Exit Options In Shareholders Agreement

The pre-purchase clauses in the transfer of shares, provided they are included in the company`s by-law, require a shareholder to transfer his shares, inform other shareholders of all the details of the offer of the potential purchaser and put his shares on sale to other shareholders who have priority when buying the shares offered. If existing shareholders refuse to acquire the shares, the shares in question may be offered to potential third-party purchasers. With your list of contingencies, consider the impact of each shareholder`s position on value, but also on other reasons they might have for the shareholder position. A good way to do this is to use a shareholder pact that already considers many of these issues as ancillary briefs to be discussed. The difference between the tag along and drag-along provisions is that the former grants minority shareholders the right to decide whether they wish to participate in a sale by protecting their own interests. A drag-along system results in a sale obligation for minority shareholders, which is why it is generally a provision negotiated by majority shareholders in a shareholders` pact. In both cases, the conditions and timing of the sale are the same, which maintains shareholder balance and equality. While the rights are primarily intended to protect the withdrawal rights of majority shareholders, the rights primarily offer the protection of minority shareholders. If a shareholder wishes to leave the company but there is no buyer for his shares, it may be reasonable for a shareholder to return his shares to the company without consideration, i.e. to return the shares to the company.

A share donation should be approved by the Board of Directors. If the company that received the gifted shares does not intend to transfer them to a third party, the shares sold to a company are generally cancelled. This clause may require other shareholders to sell their shares to other shareholders (hereinafter the appeal option) or to acquire shares of other shareholders (hereafter the put option). You can`t set firm rules about how the company will run its course, but you can agree that you will actively seek an exit in a given time scale. For example, you can choose: but there is a problem. It is difficult to find a third party who buys at real market value. No buyer aware of ROFR`s maturity would spend their time seriously considering the agreement, as there is a good chance that other shareholders will use their rights and have wasted their time. But not talking to the buyer about ROFR, i.e. negotiating in good faith, probably won`t lead to the buyer offering real value. If you want to get out of a shareholders` pact, you should carefully read the Put/Call option – in many shareholder contracts, the “call” option means that the shares must be sold at a certain price, while the call options may include discounts for existing shareholders. It should be noted that rights throughout the day do not need to be called by minority shareholders.

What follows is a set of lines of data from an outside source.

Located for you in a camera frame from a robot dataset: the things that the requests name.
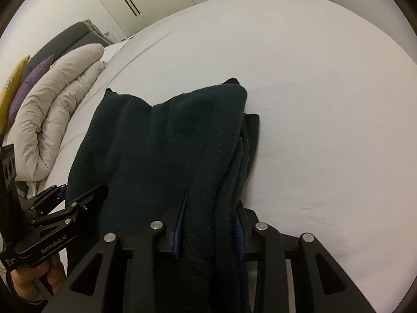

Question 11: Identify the white bed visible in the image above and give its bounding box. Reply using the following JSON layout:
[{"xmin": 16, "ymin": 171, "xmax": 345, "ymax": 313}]
[{"xmin": 0, "ymin": 0, "xmax": 417, "ymax": 313}]

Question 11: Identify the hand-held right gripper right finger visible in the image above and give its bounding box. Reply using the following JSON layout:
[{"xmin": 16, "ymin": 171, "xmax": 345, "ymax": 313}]
[{"xmin": 235, "ymin": 207, "xmax": 377, "ymax": 313}]

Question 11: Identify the dark green fleece garment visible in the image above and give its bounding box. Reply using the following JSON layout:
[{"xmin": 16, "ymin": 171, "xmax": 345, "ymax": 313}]
[{"xmin": 67, "ymin": 77, "xmax": 261, "ymax": 313}]

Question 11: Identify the beige padded duvet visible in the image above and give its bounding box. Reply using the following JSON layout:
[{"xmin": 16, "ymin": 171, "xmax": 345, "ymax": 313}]
[{"xmin": 3, "ymin": 43, "xmax": 108, "ymax": 183}]

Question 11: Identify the white pillow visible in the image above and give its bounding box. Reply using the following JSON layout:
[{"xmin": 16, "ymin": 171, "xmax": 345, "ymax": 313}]
[{"xmin": 102, "ymin": 38, "xmax": 131, "ymax": 63}]

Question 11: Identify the purple pillow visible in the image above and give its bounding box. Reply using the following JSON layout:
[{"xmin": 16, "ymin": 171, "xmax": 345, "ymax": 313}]
[{"xmin": 8, "ymin": 55, "xmax": 54, "ymax": 122}]

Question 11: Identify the grey headboard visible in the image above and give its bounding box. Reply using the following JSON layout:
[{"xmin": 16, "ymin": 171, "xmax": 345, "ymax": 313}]
[{"xmin": 24, "ymin": 20, "xmax": 113, "ymax": 73}]

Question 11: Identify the yellow pillow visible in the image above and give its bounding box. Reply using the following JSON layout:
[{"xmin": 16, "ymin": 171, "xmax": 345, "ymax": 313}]
[{"xmin": 0, "ymin": 55, "xmax": 31, "ymax": 131}]

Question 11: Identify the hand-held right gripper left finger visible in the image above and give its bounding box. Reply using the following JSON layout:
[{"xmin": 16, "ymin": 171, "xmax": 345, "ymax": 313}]
[{"xmin": 52, "ymin": 192, "xmax": 191, "ymax": 313}]

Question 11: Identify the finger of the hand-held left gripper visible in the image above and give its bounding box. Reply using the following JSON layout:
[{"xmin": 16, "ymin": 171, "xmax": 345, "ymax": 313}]
[
  {"xmin": 31, "ymin": 185, "xmax": 109, "ymax": 227},
  {"xmin": 21, "ymin": 184, "xmax": 68, "ymax": 218}
]

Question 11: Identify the person's left hand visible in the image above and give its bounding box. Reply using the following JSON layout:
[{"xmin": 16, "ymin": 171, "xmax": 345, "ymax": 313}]
[{"xmin": 7, "ymin": 254, "xmax": 68, "ymax": 302}]

Therefore, if there is a clause, but no drag-along clause, minority shareholders may refuse to sell their shares (even if it may be to their detriment). Such clauses should be carefully drafted and clearly worded, as they are seen as hard-working means. The implementation of such a clause is only applied if the clause is triggered in accordance with the terms of the shareholders` pact. Once this offer has been made, it cannot be revoked or modified, it is an automatic trigger of the clause and will be forced if the offer is made correctly. A drag-along plan allows a shareholder of the company (usually a majority shareholder) to compel other shareholders to accept an offer from a third party to acquire the entire share capital of the company if the majority shareholder has accepted an offer made on the same terms.